DATA FOR THIS EXERCISE:
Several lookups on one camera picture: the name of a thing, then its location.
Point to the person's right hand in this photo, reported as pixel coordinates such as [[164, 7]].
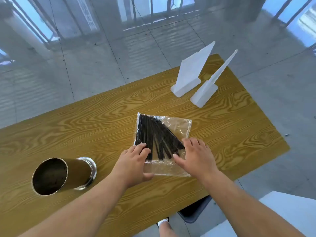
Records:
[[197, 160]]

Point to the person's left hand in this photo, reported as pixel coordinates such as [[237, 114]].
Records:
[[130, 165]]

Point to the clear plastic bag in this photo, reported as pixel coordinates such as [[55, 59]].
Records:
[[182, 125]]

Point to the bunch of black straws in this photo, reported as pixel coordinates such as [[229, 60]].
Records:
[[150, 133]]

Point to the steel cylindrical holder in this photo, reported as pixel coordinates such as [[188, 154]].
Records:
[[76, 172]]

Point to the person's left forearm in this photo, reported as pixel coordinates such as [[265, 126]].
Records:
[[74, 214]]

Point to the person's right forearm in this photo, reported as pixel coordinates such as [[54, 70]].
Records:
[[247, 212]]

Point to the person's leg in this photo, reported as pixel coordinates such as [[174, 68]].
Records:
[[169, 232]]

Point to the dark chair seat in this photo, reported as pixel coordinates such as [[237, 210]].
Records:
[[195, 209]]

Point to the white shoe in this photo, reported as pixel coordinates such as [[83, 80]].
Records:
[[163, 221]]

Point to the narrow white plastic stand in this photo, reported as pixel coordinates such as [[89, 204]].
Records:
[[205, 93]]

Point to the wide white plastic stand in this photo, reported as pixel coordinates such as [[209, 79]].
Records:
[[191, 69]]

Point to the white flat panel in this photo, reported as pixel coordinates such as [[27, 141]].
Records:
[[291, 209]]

==

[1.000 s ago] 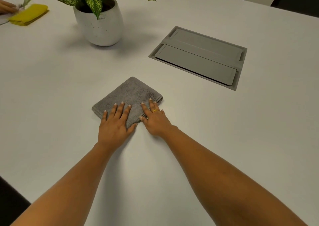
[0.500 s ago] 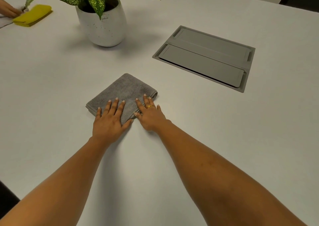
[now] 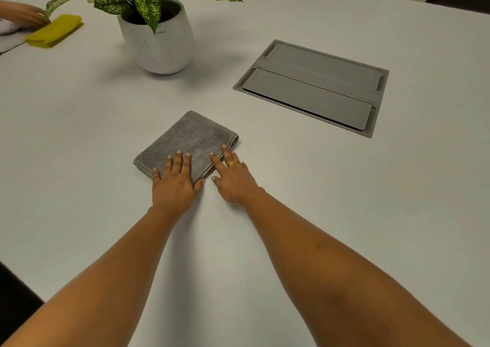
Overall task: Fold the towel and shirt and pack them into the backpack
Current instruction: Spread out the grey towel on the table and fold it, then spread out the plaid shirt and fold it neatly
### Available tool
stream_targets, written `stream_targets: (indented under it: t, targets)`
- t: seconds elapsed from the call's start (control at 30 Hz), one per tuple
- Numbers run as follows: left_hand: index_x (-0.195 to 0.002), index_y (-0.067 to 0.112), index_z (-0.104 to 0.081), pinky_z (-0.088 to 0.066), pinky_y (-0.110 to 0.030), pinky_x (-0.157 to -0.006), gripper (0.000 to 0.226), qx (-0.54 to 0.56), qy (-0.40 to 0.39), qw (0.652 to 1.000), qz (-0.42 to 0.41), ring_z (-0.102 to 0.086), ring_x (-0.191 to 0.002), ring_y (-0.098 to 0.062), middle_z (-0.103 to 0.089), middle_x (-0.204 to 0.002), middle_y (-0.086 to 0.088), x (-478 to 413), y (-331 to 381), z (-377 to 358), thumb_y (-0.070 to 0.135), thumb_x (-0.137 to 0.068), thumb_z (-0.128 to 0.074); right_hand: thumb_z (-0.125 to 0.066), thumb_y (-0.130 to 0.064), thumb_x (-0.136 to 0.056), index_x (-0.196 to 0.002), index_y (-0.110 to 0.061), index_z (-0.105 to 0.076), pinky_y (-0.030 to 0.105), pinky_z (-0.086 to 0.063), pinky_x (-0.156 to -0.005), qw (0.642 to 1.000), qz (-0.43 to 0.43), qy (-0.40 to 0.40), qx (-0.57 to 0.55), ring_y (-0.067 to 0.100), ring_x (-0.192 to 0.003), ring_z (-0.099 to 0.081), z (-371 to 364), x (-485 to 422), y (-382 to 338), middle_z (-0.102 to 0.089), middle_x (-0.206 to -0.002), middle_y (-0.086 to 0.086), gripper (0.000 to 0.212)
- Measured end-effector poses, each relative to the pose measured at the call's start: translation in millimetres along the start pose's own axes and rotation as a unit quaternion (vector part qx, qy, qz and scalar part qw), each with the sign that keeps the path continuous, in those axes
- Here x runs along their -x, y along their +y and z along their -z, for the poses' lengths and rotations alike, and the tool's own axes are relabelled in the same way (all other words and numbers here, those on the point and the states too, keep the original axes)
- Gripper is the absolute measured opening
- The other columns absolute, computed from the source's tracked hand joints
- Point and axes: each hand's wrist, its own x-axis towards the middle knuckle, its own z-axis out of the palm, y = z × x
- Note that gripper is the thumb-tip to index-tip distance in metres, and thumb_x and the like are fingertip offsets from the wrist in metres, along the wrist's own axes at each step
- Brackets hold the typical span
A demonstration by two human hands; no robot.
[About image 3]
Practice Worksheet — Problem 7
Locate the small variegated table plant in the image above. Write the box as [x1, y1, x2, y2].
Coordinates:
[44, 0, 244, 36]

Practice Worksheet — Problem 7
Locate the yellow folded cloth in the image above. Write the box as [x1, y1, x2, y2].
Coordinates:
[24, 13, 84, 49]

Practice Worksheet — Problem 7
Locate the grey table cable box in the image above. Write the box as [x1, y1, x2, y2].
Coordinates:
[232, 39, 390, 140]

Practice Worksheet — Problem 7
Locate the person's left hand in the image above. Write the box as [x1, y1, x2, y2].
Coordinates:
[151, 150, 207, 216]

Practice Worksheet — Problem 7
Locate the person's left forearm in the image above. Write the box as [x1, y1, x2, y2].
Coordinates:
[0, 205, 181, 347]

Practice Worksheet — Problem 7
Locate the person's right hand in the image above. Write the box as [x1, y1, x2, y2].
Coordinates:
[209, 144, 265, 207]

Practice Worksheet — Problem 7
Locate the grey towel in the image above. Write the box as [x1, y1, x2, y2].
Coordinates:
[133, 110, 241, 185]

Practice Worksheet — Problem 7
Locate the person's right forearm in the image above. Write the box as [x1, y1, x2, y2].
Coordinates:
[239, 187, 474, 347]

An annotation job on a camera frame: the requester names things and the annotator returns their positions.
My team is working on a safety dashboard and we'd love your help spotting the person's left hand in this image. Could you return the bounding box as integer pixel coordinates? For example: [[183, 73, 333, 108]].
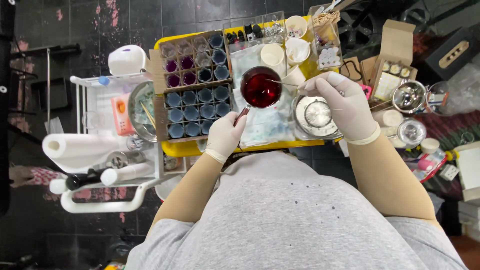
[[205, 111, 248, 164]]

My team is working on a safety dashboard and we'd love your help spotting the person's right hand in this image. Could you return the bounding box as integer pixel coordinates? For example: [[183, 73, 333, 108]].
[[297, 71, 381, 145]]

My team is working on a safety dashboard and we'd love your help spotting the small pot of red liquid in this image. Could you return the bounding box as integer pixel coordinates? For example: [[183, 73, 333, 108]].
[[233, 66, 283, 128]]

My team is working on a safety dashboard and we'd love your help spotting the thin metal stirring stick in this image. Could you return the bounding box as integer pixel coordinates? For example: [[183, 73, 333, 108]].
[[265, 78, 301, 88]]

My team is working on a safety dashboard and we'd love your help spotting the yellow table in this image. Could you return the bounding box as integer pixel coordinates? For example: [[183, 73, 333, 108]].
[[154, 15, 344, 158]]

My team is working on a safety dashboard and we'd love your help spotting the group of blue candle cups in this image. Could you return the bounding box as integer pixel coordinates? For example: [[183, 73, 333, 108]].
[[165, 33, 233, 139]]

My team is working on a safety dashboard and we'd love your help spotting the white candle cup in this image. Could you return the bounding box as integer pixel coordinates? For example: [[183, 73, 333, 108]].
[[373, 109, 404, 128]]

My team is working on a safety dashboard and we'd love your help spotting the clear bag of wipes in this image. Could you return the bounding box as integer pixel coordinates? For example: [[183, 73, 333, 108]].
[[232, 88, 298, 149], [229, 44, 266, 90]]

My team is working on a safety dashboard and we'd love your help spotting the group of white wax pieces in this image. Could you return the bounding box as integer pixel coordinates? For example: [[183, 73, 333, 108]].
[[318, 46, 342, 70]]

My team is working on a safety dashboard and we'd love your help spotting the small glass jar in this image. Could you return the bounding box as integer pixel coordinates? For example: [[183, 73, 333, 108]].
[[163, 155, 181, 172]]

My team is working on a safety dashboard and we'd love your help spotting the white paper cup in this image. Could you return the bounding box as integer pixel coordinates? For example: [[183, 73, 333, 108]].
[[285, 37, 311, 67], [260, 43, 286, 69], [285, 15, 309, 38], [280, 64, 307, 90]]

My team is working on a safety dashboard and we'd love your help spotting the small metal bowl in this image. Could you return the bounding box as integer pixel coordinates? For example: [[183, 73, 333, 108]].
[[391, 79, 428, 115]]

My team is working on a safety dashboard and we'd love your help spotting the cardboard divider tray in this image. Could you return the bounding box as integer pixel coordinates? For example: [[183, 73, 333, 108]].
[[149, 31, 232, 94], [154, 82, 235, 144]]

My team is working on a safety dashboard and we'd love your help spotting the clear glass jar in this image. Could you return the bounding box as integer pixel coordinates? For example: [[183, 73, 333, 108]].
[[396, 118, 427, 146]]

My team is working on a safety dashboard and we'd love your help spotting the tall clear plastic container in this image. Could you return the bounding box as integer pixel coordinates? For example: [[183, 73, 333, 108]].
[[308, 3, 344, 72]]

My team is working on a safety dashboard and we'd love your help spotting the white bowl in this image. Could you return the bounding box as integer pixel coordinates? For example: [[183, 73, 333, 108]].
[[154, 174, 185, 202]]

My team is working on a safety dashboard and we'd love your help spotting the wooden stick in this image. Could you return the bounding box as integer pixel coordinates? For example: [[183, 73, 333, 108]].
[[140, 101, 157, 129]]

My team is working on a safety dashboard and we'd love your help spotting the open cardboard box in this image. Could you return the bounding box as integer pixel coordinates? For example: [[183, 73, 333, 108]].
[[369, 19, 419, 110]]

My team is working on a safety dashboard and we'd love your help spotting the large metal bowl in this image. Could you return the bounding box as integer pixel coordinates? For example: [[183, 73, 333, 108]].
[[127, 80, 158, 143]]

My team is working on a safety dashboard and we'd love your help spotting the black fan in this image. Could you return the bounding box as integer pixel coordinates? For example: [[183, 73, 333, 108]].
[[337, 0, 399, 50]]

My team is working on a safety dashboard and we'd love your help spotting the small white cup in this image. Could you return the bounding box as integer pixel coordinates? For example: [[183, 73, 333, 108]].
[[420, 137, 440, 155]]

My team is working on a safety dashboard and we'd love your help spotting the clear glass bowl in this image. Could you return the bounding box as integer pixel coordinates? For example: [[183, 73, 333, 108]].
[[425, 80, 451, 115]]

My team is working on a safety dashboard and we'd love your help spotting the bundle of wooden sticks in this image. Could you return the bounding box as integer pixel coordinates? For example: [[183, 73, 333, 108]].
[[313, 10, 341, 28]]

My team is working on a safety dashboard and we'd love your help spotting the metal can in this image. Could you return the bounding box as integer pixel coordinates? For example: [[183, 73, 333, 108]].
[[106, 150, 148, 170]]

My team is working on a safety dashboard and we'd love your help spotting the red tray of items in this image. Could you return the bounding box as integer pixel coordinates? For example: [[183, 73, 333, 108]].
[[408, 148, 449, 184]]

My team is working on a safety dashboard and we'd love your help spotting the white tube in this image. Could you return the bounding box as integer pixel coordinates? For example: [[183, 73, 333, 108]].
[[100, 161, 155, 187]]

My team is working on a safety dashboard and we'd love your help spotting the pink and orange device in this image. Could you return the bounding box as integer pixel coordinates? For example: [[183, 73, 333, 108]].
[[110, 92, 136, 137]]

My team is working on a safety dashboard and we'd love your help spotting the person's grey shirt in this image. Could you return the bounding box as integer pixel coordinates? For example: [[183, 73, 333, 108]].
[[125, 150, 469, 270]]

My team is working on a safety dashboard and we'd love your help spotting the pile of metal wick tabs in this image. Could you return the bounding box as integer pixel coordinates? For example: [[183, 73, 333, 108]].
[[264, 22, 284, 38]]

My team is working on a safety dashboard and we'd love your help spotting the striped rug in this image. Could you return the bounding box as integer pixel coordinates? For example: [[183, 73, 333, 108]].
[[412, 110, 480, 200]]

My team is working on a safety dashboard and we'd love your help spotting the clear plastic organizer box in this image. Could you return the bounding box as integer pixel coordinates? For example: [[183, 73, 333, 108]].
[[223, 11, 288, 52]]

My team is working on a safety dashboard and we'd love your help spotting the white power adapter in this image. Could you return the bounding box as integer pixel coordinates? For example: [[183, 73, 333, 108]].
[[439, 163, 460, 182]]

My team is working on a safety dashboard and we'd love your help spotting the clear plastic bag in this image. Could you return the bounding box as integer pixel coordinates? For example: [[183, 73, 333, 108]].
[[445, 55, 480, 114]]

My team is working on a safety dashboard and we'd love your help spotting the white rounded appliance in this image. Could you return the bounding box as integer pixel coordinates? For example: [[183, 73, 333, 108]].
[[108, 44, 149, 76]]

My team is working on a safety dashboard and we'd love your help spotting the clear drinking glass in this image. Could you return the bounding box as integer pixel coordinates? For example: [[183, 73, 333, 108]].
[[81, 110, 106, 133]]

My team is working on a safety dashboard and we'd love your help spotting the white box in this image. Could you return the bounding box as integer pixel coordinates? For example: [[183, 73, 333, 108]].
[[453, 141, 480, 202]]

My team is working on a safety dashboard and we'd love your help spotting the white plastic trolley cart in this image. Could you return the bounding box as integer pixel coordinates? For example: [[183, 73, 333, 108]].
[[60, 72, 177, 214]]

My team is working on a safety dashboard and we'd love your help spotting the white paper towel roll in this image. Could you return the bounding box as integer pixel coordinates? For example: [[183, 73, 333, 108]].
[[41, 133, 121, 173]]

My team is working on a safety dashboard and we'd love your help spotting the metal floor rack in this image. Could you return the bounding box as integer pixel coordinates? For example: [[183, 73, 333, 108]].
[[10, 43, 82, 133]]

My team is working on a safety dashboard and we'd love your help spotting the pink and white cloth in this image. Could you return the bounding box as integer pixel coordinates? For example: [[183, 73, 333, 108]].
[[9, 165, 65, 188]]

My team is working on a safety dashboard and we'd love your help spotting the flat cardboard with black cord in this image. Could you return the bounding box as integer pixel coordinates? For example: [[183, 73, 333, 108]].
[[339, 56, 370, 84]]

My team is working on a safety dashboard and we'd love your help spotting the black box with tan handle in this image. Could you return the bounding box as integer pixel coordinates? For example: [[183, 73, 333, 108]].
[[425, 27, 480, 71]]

--

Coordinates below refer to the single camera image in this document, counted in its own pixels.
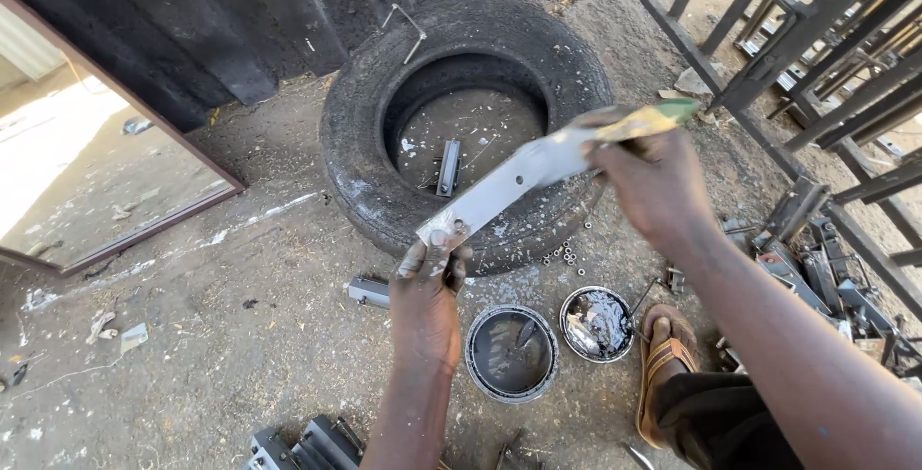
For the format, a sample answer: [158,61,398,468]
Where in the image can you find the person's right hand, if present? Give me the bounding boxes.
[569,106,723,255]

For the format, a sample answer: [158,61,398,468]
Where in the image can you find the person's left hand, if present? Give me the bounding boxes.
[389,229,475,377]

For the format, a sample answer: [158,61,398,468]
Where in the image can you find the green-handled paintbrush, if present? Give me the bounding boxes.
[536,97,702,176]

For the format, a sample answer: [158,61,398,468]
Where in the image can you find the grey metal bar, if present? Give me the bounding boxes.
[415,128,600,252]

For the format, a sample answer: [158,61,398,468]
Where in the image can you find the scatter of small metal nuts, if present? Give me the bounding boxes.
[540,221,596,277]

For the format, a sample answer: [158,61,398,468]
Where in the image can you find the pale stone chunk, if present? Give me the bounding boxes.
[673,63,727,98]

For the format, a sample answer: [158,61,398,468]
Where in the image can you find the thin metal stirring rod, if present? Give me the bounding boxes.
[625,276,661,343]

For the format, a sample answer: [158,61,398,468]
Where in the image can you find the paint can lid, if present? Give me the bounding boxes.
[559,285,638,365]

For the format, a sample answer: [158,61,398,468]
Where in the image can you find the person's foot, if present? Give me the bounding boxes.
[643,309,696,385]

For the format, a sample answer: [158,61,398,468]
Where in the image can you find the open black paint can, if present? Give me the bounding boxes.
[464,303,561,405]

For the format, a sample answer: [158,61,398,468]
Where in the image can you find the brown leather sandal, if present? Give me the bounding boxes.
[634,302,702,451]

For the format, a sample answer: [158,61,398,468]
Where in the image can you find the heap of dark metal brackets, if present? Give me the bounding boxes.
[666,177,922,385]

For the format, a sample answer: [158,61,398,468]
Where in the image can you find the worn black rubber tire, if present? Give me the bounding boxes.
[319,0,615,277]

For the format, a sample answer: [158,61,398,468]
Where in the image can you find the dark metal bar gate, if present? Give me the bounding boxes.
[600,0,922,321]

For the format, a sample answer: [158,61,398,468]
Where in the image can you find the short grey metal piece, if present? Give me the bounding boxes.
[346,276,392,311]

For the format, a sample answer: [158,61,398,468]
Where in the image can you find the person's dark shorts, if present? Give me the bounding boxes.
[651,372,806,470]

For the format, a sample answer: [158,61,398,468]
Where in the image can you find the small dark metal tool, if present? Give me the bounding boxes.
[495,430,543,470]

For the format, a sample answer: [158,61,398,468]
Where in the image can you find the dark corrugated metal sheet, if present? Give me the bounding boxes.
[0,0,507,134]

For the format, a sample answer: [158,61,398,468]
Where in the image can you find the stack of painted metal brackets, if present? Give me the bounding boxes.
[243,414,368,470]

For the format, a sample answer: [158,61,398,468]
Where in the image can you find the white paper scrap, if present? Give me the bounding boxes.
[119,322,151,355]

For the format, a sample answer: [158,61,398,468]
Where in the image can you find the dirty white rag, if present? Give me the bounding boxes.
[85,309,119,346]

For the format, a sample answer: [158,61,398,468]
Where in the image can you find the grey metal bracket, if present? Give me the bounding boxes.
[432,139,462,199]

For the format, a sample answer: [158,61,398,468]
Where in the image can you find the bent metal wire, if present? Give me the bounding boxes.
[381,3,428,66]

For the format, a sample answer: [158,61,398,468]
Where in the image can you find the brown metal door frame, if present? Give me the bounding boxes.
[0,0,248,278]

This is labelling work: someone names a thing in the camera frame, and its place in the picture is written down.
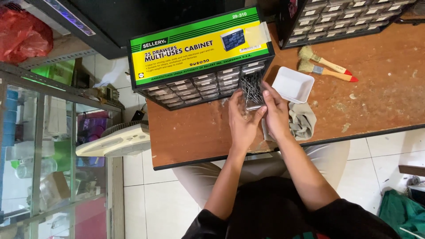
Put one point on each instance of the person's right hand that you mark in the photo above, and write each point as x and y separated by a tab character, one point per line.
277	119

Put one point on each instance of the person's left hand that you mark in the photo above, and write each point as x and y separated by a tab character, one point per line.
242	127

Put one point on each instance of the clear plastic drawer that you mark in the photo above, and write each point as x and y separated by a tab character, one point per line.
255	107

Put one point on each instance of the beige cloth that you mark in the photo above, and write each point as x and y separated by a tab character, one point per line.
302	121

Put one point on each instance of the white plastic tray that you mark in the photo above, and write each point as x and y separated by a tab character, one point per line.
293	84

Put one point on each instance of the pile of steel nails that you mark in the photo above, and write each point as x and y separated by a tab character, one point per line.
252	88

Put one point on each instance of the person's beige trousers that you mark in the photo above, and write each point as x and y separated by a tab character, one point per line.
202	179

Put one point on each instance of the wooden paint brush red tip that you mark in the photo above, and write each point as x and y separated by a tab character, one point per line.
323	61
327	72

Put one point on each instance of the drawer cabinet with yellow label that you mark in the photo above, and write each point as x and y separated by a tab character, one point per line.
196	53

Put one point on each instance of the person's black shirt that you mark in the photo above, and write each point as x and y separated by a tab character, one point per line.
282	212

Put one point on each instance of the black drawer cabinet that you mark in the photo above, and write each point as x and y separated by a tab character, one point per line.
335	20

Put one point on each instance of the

EXERCISE DIRECTIONS: Search the listing above for "measured" and copy every line that holds it.

RESULT FOR THIS TASK:
- Measured end-effector poses, each relative to the pose measured at the call's start: translation in millimetres along the start pose's own axes and rotation as a unit quaternion (vector part qx, qy, qz and scalar part qw), each with the sign that keeps the path continuous, in those axes
- Gripper is the absolute measured opening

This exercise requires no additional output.